Added invocation examples into the description.
---
 benchmarks/measure_ppl_MC_small.py | 32 ++++++++++++++++++++++--------
 1 file changed, 24 insertions(+), 8 deletions(-)

diff --git a/benchmarks/measure_ppl_MC_small.py b/benchmarks/measure_ppl_MC_small.py
index 2b344058d056b..f1301776d6b27 100755
--- a/benchmarks/measure_ppl_MC_small.py
+++ b/benchmarks/measure_ppl_MC_small.py
@@ -1,13 +1,29 @@
 #!/usr/bin/env python3
 
-#
-#   This is a quick hack that produces PPL measurement by 
-#   iteratively dumping the logprob vector for the single next symbol 
-#   that is to be generated over the preloaded context.
-#   It is actually an *inefficient* procedure because for the
-#   N-token string it takes N*(preload + generation) time instead of
-#   preload + N*generation
-#
+"""
+This is a quick hack that produces PPL measurement by 
+iteratively dumping the logprob vector for the single next symbol 
+that is to be generated over the preloaded context.
+
+It is actually an *inefficient* procedure because for the
+N-token string it takes N*(preload + generation) time instead of
+preload + N*generation
+
+Quick correctness validation tips:
+
+Running llama-2-7b model 
+( ./vllm/benchmarks/measure_ppl_MC_small.py --model=/data/models/llama-2-7b-chat-hf --data=./vllm/tests/prompts/wiki.test.raw --context-size=2048 --batch-size=1 -tp=1 )

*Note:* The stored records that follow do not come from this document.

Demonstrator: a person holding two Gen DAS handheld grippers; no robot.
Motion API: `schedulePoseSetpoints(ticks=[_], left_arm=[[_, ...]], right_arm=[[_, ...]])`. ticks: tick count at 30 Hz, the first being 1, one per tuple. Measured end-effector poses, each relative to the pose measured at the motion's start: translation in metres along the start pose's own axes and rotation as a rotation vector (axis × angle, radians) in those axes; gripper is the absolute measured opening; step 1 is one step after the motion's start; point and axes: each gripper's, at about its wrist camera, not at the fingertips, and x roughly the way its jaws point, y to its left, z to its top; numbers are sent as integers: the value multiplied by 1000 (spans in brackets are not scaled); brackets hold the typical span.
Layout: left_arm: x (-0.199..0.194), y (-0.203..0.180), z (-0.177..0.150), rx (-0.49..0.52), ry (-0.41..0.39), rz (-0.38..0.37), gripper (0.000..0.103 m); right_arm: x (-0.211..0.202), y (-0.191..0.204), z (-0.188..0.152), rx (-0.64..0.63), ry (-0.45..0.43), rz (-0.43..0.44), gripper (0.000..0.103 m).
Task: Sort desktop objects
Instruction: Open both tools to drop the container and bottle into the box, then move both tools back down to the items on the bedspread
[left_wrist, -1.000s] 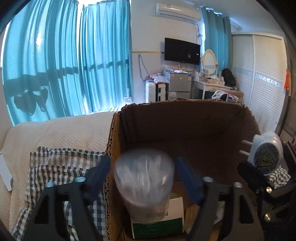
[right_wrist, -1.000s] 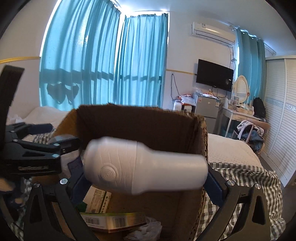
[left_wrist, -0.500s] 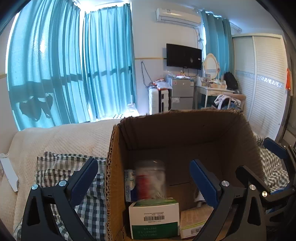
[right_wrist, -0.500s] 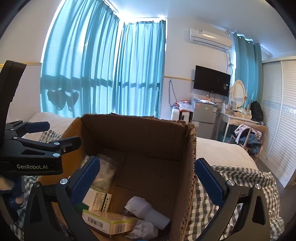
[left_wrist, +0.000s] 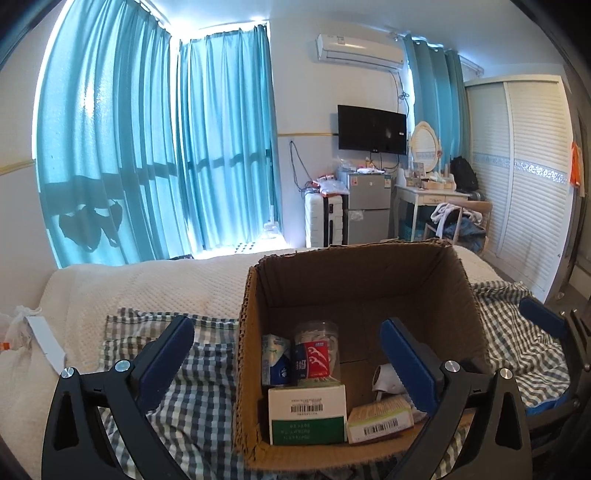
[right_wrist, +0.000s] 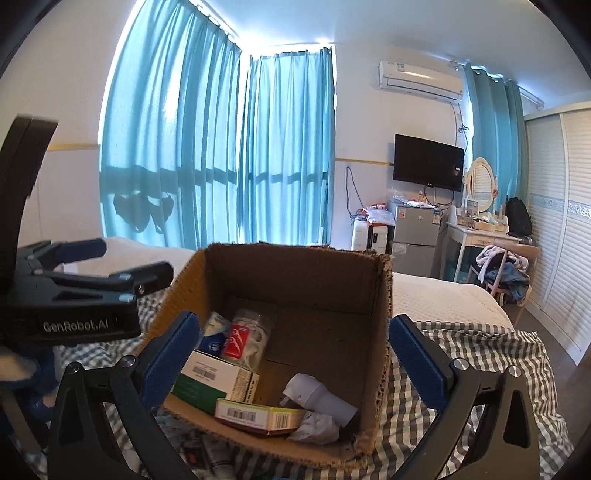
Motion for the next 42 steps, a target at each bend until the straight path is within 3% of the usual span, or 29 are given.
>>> schedulePoseSetpoints(ticks=[9, 23, 27, 33, 37, 42], left_arm=[[-40, 11, -9, -27, -9, 43, 103], [-70, 32, -67, -153, 47, 178, 103], [-65, 31, -92, -179, 109, 227, 103], [-58, 18, -119, -108, 189, 222, 103], [-56, 15, -137, -89, 229, 234, 103], [-47, 12, -161, -84, 288, 254, 99]], right_arm=[[-37, 20, -6, -13, -15, 9, 103], [-86, 32, -76, 48, 114, -6, 103], [-90, 37, -95, 25, 173, 3, 103], [-98, 42, -116, 18, 221, 26, 103], [-95, 44, -128, 14, 263, 39, 92], [-89, 49, -143, 16, 309, 57, 90]])
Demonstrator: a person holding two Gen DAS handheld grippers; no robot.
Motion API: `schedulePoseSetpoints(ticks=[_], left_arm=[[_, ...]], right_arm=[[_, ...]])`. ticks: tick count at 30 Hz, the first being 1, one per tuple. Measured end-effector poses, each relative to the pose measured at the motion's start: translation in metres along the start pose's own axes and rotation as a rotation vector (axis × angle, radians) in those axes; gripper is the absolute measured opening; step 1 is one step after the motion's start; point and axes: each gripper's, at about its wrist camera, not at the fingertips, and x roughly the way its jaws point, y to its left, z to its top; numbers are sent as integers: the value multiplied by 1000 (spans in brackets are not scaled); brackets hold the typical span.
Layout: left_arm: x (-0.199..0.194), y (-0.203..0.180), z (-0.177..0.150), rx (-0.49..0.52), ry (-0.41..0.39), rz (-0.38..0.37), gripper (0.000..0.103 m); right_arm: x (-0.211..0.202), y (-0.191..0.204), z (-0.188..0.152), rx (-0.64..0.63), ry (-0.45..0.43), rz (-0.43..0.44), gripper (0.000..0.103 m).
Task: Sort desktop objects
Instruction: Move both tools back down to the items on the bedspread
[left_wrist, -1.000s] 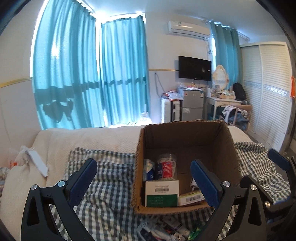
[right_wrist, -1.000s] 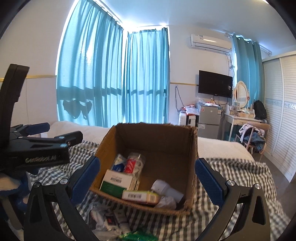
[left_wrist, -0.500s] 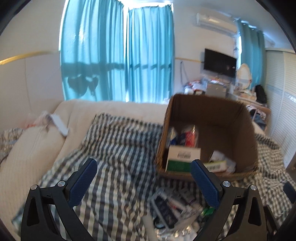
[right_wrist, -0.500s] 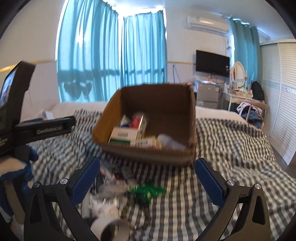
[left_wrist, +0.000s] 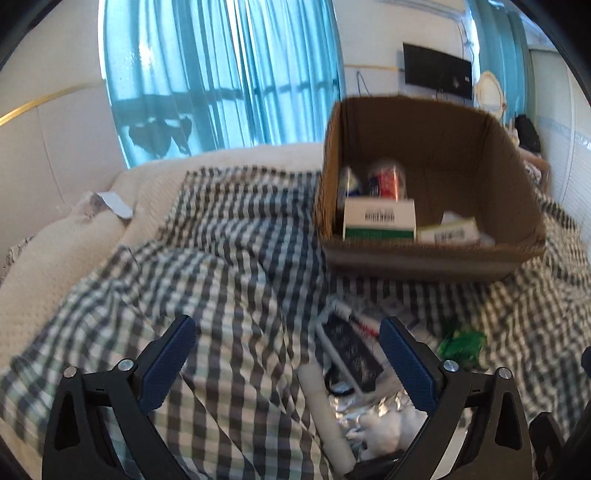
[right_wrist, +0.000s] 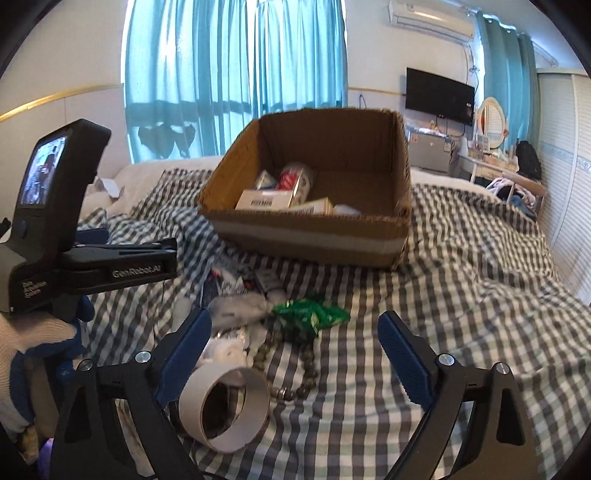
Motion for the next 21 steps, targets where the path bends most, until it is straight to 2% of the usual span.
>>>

+should result in PPL~6.447469639345
+
+Running llama-2-13b model 
+( ./vllm/benchmarks/measure_ppl_MC_small.py --model=/data/models/llama-2-137b-chat-hf --data=./vllm/tests/prompts/wiki.test.raw --context-size=2048 --batch-size=1 -tp=1 )
+should result in PPL~5.675290252052
+
+Running llama-2-70b model 
+( ./vllm/benchmarks/measure_ppl_MC_small.py --model=/data/models/llama-2-70b-chat-hf --data=./vllm/tests/prompts/wiki.test.raw --context-size=2048 --batch-size=1 -tp=1 )
+should result in PPL~4.2067624908705
+
+"""
 
 import numpy as np
 from transformers import LlamaForCausalLM, LlamaTokenizer